Is there a way to do a diacritical insensitive or collation based text search in PDFNet?

agravesdale · May 28, 2014, 2:05am

Q:

I use the method -(BOOL)FindText:(NSString*)searchString MatchCase:(BOOL)matchCase MatchWholeWord:(BOOL)matchWholeWord SearchUp:(BOOL)searchUp RegExp:(BOOL)regExp;
on PDFViewCtrl but this method does not handle accent very well.

French users expect the search to find “exécutif” if they search for “executif” or to find “EXÉCUTIF” if “exécutif” or “executive” is searched.

In other languages, the rules differ. Usually, string comparison and ordering in Unicode is specified with a collation that define these rules.

Is there a way to do a diacritical insensitive or collation based text search in PDFViewCtrl ?

A:
We do not provide collation-based text search in PDFNet, however you could implement this functionality on your end. You can use TextExtractor (http://www.pdftron.com/pdfnet/mobile/docs/iOS/src/interface_text_extractor.html) to extract an entire page’s text, along with bounding boxes.
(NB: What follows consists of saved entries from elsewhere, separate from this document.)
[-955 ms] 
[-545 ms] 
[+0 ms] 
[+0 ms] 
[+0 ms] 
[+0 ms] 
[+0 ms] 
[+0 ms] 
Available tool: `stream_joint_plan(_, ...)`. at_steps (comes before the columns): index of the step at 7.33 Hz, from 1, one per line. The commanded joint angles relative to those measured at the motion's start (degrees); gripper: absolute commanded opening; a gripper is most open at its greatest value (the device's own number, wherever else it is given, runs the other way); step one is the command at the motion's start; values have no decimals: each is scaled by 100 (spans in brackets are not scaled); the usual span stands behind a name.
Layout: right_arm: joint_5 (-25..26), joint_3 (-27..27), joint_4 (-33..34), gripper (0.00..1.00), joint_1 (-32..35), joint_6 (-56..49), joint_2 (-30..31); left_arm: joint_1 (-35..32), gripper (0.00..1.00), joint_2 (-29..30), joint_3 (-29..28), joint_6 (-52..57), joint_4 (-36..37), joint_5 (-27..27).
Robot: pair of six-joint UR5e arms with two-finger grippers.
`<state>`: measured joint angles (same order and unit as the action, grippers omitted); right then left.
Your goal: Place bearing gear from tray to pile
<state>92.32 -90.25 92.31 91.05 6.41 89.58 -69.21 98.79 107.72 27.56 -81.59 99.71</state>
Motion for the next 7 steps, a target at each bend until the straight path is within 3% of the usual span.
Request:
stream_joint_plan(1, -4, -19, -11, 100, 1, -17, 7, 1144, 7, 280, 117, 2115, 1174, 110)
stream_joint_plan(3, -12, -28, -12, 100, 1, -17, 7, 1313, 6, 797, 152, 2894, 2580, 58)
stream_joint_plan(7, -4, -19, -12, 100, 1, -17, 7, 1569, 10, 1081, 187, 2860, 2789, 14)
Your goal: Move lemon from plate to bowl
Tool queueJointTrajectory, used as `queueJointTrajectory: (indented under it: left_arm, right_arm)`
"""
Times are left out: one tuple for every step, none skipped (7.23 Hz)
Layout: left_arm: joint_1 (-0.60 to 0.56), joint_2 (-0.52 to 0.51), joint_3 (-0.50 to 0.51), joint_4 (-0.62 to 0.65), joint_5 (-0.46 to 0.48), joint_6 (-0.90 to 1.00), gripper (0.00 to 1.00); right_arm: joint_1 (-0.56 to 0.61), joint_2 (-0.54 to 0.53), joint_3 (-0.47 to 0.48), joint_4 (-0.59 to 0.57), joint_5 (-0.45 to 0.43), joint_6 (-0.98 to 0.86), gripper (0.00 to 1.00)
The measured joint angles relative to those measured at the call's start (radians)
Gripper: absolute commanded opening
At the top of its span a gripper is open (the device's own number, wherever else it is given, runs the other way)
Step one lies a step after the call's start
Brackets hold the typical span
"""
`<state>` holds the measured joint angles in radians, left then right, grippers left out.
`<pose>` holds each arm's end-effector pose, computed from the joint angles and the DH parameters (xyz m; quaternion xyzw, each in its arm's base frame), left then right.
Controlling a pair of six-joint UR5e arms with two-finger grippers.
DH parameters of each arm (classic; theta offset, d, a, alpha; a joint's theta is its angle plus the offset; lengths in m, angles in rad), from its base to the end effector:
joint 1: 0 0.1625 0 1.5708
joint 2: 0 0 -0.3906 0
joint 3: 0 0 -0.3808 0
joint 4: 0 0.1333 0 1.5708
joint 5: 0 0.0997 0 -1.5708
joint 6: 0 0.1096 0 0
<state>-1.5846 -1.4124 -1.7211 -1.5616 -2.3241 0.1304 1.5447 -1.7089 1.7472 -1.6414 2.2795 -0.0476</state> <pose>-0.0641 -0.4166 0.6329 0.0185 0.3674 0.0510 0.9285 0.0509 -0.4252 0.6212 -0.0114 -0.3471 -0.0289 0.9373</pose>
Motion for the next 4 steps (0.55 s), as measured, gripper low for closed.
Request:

You could then perform a diacritical-insensitive search and use its results, along with the bounding box information, to programmatically select the appropriate characters.

Alternatively, if you are able to hide the diacritical information behind regular expressions (e.g., encoding “é” as “[ée]” or even “.”), then you could use the existing PDFNet TextSearch in regular expression mode (http://www.pdftron.com/pdfnet/mobile/docs/iOS/src/interface_text_search.html).